Sally sincerely believed she was telling the truth. Since she showed some other traits of learning disabilities, such as being almost illiterate, I began to understand. She was not intentionally lying after all. She would stick to her story even as people stared at her, slack-jawed at the audacity of her whoppers. She cried when they rejected her.
She could say, for example, “School is closed today because some bad kids stole a backhoe and burned it down when they hit a gas main.” The actual story was that school was closed because workers accidently hit a water pipe when they were working on the building extension. The part I needed to know was that my school was closed that day. The school that burned down was her school, half a century earlier. Sometimes it was like she saw a version of events through a distance-distorting rearview mirror and temporal space anomaly at the same time – but the essence was still there.
More than once I was embarrassed when I passed on a confabulated story. More than once I struggled with anger for believing all of it. In the years when I developed, like most teens, a radar for hypocrisy, I was not very respectful. I didn’t want to be seen with her. As an adult I honoured her and even enjoyed her, but kept a skeptical distance. She died more than thirty years ago and as I write this, tears fall because I know she loved me more than anyone before or since. I would love to hear her ridiculous synopsis of the six o’clock news about now, because as off-base as it could be, there was always an essential truth I needed to know in there somewhere.
Growing up in that environment taught me an important lesson. I cannot assume a report is entirely true. I cannot assume it is entirely false. The balance of accurate facts and misplaced facts cannot always be determined by the teller’s motives.
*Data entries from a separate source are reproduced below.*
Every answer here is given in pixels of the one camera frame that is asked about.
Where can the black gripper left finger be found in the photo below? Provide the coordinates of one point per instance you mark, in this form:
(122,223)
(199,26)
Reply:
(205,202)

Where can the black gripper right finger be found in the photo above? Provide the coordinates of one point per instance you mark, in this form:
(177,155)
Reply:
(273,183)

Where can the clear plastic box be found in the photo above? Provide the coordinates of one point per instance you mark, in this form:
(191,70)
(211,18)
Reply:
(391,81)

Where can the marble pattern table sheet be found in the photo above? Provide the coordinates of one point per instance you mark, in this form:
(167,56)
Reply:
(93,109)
We are all broken people in some way and our stories are filtered through experience, lack of experience, biases, selfish motives, altruistic motives — and even brain damage. I may not agree with Dr. House in the re-runs I’ve been watching that “everyone lies,” but I don’t believe everyone tells the whole truth and nothing but the truth either. God only knows what the whole truth looks like, but I want to hear what people have to say anyway.
Whether it’s the government, or social media sites, or heresy hunters who want to clamp down on sources of “fake news” or “bad teaching” or “uncertified medical opinions” and thereby determine truth for me, I want to shout no!
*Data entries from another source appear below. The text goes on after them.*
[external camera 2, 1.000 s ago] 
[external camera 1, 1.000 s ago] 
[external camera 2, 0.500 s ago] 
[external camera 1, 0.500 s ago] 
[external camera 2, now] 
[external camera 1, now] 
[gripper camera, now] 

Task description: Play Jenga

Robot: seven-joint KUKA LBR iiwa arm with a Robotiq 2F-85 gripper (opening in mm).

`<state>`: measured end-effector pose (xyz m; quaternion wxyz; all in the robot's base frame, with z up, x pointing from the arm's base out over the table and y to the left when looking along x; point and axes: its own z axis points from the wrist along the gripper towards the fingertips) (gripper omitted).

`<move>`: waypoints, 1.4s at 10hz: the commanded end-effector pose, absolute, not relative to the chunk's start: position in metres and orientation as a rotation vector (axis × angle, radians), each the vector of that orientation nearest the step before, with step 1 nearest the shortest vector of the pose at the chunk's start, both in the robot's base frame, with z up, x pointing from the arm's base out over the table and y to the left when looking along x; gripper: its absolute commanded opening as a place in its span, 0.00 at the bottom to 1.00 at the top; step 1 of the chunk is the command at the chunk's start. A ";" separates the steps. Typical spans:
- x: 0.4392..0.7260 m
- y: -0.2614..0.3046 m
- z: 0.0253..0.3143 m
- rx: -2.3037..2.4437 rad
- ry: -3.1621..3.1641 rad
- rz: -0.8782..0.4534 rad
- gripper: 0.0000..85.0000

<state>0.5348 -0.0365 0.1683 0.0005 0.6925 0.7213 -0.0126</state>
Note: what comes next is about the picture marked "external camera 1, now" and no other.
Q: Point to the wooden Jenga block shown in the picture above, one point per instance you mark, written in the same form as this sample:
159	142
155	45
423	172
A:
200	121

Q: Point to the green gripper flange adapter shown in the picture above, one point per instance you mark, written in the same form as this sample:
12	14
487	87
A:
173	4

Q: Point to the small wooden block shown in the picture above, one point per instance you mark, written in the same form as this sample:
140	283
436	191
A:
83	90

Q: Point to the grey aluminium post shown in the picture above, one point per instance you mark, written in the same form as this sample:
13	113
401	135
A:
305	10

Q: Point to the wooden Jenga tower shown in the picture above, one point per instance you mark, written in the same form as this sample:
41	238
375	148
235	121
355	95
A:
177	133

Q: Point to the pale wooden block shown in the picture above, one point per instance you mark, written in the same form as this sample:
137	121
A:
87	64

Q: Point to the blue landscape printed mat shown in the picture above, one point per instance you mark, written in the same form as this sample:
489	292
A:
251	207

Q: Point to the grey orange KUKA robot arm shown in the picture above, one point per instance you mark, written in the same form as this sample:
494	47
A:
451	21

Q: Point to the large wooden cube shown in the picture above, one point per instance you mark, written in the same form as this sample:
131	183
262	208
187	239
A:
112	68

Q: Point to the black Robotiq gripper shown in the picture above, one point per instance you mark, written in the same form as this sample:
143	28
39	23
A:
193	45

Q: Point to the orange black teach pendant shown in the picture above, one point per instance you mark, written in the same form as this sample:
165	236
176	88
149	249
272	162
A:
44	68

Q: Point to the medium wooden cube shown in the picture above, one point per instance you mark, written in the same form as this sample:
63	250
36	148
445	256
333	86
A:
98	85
When someone tries to keep me from seeing the work of a writer, or a speaker, or photographer, or film maker because their narrative doesn’t fit the desired grid, I feel insulted. To eliminate sources “experts” consider fake is to imply there are some they consider to always be perfectly accurate. I have to question their motives.
If I let another source do the critical thinking for me, I’m relinquishing a hard-earned skill and the opportunity to ask questions, spit out the bones, and humbly accept correction when I have swallowed something without exercising proper discernment. Worse than that, it means giving up access to important information that could be in there somewhere that I need to pay attention to. Creativity begins with thinking outside the box.
I believe we can ask God for wisdom and discernment. I believe we can pray for His light to shine in dark places and expose intentional lies and evil motives. I believe information should be as accurate as possible and age-appropriate when presented to children. I believe positions of trust require scrutiny and accountability. Justice must be seen to be done when trust is intentionally broken. These things are important. But I also believe God gave us brains for a reason. Without exercise, they will atrophy.
I’m not a child anymore. Give me the freedom to think and discern for myself, please. I know how. Sally taught me.